Big data and Educational Statistics Application Laboratory, Guangdong University of Finance and Economics, Guangzhou 510320, China.
Neural Plast. 2021 Feb 23;2021:6623926. doi: 10.1155/2021/6623926. eCollection 2021.
Since the high dimension and complexity of the large-scale spiking neural network, it is difficult to research the network dynamics. In recent decades, the mean-field approximation has been a useful method to reduce the dimension of the network. In this study, we construct a large-scale spiking neural network with quadratic integrate-and-fire neurons and reduce it to a mean-field model to research the network dynamics. We find that the activity of the mean-field model is consistent with the network activity. Based on this agreement, a two-parameter bifurcation analysis is performed on the mean-field model to understand the network dynamics. The bifurcation scenario indicates that the network model has the quiescence state, the steady state with a relatively high firing rate, and the synchronization state which correspond to the stable node, stable focus, and stable limit cycle of the system, respectively. There exist several stable limit cycles with different periods, so we can observe the synchronization states with different periods. Additionally, the model shows bistability in some regions of the bifurcation diagram which suggests that two different activities coexist in the network. The mechanisms that how these states switch are also indicated by the bifurcation curves.

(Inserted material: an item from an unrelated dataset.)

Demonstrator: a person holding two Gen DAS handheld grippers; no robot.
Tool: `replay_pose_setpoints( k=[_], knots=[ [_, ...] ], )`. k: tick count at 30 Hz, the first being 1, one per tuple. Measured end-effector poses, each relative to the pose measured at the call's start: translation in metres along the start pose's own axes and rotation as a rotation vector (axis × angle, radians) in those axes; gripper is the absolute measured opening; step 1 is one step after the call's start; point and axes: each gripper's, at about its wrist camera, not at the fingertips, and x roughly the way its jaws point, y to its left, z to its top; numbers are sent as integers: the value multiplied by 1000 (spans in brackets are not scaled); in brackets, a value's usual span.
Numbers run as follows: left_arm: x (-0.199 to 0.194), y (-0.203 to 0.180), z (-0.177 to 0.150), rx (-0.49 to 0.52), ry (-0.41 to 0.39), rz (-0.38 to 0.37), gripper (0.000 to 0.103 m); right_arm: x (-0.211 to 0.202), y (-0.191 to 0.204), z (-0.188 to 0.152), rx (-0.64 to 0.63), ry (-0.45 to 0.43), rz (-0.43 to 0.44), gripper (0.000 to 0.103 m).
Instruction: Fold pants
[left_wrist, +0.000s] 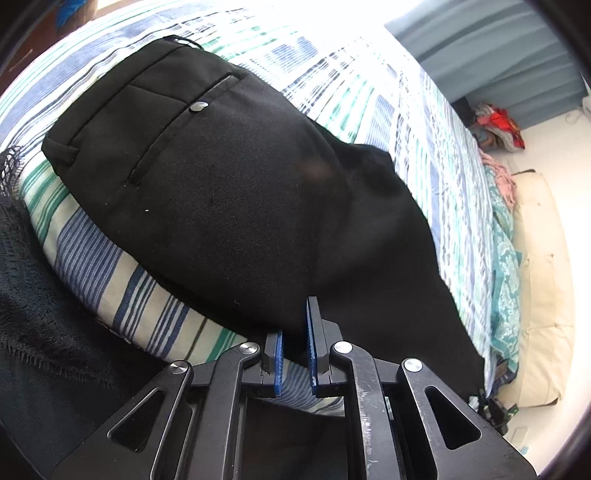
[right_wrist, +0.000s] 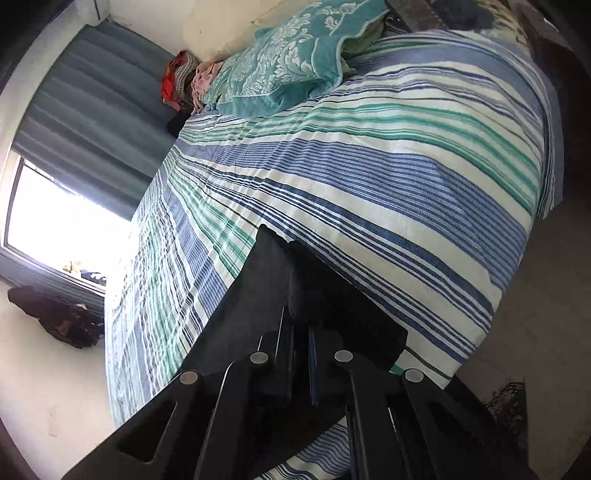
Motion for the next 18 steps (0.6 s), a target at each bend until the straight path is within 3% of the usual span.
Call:
replay_pose_setpoints(
  k=[3,11,12,14,16,18],
  knots=[
    [15,11,-5,-30,45,22,9,9,-11,-2,-3,55,-82,6],
    [29,4,3,-1,61,80,17,16,-17,-5,-5,89,-151,9],
    [25,3,2,0,72,76,20,14,-15,-6,-10,89,-156,15],
    [12,1,-3,14,111,143,49,7,-9,-5,-31,83,-156,30],
    [-9,1,-14,39,109,225,56,-13,-1,-7,-78,22,-197,66],
    [-32,-4,-23,81,70,251,56,-39,11,-11,-147,-87,-256,72]
  ],
)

由于大规模尖峰神经网络的高维复杂性,研究其网络动态较为困难。在过去几十年中,平均场近似已成为降低网络维度的一种有用方法。在本研究中,我们构建了一个具有二次积分和点火神经元的大规模尖峰神经网络,并将其简化为一个平均场模型,以研究网络动态。我们发现,平均场模型的活动与网络活动一致。基于这种一致性,我们对平均场模型进行了双参数分岔分析,以了解网络动态。分岔情况表明,网络模型具有静止状态、具有相对较高点火率的稳定状态和同步状态,分别对应于系统的稳定节点、稳定焦点和稳定周期。存在多个具有不同周期的稳定周期,因此我们可以观察到具有不同周期的同步状态。此外,该模型在分岔图的某些区域显示出双稳性,这表明网络中存在两种不同的活动。分岔曲线还指出了这些状态如何切换的机制。